2. The Administrator uses cookies for the following purposes:
and) ensuring the proper operation of the Store – thanks to cookies, it is possible to ensure the efficient operation of the Store, use its functions and conveniently navigate between individual subpages;
b) increasing the comfort of browsing the Store – thanks to cookies, it is possible to detect errors on some subpages and constantly improve them;
c) Creating statistics – cookies are used to analyze how users use the Store. This allows us to continually improve the Store and tailor its operation to user preferences;
d) conducting marketing activities – thanks to cookies, the Administrator can target users with advertisements tailored to their preferences.

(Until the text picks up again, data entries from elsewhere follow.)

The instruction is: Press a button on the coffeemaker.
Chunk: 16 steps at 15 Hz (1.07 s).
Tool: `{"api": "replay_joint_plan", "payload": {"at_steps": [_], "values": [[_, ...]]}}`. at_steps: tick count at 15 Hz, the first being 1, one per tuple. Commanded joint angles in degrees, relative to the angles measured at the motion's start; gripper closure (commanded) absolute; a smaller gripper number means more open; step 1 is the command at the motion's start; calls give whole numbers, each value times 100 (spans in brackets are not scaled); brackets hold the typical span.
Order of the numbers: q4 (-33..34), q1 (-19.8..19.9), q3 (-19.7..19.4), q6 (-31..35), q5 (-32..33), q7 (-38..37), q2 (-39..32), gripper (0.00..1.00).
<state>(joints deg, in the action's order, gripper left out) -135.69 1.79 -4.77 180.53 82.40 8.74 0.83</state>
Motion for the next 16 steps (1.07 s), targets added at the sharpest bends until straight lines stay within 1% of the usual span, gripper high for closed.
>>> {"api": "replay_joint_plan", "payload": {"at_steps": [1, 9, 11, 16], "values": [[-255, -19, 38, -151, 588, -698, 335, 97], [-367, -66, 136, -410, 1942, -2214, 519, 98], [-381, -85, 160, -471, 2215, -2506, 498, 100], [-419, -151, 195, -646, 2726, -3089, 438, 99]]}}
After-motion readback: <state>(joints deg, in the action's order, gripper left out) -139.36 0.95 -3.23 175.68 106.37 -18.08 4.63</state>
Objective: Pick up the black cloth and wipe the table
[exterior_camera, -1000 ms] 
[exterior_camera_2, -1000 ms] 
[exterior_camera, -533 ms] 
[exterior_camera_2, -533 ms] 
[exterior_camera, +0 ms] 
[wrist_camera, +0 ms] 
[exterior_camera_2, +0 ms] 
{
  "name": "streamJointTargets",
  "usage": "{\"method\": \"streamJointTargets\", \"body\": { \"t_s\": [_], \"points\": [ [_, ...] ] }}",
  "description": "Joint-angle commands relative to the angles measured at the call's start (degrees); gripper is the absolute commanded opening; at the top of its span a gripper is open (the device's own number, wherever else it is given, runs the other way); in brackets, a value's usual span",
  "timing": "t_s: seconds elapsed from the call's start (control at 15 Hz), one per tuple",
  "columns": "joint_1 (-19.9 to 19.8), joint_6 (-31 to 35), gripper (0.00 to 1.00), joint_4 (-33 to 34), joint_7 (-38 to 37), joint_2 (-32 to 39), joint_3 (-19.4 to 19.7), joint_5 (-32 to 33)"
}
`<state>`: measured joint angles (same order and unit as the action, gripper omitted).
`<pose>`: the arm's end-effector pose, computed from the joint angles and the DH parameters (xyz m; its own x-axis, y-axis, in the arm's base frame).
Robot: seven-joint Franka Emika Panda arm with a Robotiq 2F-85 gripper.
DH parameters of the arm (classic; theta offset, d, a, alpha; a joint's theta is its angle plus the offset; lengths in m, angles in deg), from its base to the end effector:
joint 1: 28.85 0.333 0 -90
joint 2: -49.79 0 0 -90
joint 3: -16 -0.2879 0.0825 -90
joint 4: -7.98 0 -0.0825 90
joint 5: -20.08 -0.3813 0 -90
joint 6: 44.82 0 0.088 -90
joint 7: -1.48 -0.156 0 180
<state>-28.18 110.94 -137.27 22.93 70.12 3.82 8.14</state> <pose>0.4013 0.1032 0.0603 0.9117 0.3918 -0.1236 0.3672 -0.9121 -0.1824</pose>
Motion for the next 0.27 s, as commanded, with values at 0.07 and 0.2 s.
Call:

3. The Administrator may place both persistent and temporary (session) cookies on your device. Session cookies are typically deleted when you close your browser, but closing your browser does not delete persistent cookies.
4. Information about the cookies used by the Administrator is displayed in the panel located at the bottom of the Store's website. Depending on your decision, you can enable or disable cookies from specific categories (except essential cookies) and change these settings at any time.
5. Data collected using cookies does not allow the Administrator to identify you.
6. Detailed information about the types of cookies used by the Administrator can be found in the panel located at the bottom of the Store's website.
7. Using most commonly used browsers, you can check whether cookies have been installed on your device, delete installed cookies, and block the Store from installing them in the future. However, disabling or limiting the use of cookies may cause significant difficulties in using the Store, for example, requiring you to log in to each subpage, longer page loading times, or limitations in the use of certain functionalities.
Final provisions
In matters not regulated by the Policy, generally applicable provisions on personal data protection apply.
The policy is effective from 1 October 2025.